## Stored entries
• • • •
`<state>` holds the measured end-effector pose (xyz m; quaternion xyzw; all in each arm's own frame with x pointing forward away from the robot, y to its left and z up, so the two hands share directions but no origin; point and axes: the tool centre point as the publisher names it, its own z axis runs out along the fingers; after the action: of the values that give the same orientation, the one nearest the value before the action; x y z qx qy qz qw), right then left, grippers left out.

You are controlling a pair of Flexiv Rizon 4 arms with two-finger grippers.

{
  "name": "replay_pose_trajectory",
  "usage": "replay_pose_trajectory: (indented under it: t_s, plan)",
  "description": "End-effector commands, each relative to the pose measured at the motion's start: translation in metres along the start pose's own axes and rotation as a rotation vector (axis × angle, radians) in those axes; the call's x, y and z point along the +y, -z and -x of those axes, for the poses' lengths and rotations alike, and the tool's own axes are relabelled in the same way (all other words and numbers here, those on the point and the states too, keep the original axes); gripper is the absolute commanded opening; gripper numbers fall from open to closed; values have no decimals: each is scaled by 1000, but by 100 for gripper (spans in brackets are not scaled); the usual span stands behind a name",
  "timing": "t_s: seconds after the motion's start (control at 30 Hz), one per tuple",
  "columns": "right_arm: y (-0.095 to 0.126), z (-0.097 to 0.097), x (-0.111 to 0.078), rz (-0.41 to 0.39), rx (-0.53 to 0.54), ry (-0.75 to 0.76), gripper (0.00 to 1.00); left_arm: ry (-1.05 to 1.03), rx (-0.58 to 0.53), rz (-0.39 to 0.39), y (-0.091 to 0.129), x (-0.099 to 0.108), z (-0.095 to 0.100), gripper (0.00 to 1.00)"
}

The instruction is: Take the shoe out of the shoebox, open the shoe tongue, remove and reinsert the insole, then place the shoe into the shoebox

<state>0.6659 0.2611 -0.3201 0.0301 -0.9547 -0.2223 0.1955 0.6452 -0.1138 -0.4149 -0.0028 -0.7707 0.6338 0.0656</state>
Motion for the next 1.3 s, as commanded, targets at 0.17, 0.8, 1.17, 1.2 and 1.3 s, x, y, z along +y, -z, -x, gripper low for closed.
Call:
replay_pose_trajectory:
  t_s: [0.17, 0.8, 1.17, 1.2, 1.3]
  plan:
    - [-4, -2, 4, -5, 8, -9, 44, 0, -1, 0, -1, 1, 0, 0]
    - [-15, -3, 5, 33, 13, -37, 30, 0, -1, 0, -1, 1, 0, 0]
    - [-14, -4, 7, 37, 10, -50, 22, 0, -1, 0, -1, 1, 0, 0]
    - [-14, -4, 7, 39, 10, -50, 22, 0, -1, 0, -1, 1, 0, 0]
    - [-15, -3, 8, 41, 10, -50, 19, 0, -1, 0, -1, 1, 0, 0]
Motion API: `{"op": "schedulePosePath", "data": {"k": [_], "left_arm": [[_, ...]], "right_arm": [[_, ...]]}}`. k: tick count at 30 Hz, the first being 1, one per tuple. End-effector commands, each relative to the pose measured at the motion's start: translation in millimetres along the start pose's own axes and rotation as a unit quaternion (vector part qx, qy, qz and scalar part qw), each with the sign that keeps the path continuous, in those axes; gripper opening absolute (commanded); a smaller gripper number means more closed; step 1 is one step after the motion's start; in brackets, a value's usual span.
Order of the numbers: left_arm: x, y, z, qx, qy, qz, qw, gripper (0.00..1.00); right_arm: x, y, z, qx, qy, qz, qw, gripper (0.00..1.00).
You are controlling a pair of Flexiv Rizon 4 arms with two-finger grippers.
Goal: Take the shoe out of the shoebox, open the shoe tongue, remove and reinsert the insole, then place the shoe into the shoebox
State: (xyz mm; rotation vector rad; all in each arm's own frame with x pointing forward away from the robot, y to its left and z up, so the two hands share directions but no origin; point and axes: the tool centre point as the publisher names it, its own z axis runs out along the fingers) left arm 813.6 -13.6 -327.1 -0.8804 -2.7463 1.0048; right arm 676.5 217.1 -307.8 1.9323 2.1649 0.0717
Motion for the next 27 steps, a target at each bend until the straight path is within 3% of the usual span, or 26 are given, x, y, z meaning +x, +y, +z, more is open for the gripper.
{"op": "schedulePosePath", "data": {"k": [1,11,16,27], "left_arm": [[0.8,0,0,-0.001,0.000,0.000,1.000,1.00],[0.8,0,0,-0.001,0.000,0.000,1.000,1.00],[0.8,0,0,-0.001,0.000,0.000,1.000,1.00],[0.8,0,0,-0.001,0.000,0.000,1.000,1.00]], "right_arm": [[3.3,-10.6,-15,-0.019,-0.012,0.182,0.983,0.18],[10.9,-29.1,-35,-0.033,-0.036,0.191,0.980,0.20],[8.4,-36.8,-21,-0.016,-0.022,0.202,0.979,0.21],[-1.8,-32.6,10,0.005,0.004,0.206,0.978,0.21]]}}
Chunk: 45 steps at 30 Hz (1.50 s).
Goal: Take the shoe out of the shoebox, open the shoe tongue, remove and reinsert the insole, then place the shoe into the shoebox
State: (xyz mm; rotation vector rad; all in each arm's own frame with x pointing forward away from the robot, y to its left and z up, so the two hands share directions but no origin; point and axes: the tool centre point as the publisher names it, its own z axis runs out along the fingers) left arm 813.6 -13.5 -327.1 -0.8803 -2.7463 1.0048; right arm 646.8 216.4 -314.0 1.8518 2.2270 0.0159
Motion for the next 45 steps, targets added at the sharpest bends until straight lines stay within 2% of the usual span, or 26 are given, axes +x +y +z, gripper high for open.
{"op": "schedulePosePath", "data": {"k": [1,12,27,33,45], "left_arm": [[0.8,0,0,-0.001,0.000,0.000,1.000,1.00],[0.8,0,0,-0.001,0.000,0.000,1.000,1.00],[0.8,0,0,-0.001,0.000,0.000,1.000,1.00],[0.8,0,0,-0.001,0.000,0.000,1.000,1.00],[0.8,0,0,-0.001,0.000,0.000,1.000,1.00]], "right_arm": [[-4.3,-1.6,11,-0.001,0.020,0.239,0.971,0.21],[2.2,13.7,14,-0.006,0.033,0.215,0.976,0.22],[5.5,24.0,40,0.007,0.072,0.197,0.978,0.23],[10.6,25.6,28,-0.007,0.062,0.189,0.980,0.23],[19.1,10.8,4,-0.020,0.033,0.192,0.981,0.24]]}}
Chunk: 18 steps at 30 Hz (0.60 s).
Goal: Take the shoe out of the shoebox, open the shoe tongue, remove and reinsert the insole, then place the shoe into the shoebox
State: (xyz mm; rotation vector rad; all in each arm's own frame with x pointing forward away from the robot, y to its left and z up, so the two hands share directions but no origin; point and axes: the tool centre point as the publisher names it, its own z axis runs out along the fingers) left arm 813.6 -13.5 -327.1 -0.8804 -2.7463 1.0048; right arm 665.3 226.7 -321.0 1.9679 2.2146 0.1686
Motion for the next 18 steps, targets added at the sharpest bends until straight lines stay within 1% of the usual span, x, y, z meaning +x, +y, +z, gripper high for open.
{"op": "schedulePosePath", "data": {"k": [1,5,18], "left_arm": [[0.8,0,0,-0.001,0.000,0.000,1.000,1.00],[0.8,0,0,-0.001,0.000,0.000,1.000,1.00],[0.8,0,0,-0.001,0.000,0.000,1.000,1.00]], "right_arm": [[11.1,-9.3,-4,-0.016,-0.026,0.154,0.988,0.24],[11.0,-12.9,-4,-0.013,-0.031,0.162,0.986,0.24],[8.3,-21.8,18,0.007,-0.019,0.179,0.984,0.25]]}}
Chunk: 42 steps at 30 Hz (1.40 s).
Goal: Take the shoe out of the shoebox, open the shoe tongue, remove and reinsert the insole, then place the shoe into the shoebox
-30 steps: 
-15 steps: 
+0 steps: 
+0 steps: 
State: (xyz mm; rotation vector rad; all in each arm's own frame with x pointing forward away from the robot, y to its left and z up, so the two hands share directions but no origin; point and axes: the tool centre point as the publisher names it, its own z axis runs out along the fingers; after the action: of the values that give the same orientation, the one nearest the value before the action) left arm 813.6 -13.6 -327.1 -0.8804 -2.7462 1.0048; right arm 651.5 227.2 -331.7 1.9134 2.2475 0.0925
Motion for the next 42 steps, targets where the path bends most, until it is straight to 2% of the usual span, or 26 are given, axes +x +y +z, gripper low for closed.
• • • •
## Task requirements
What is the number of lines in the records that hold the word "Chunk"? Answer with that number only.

## Final answer
3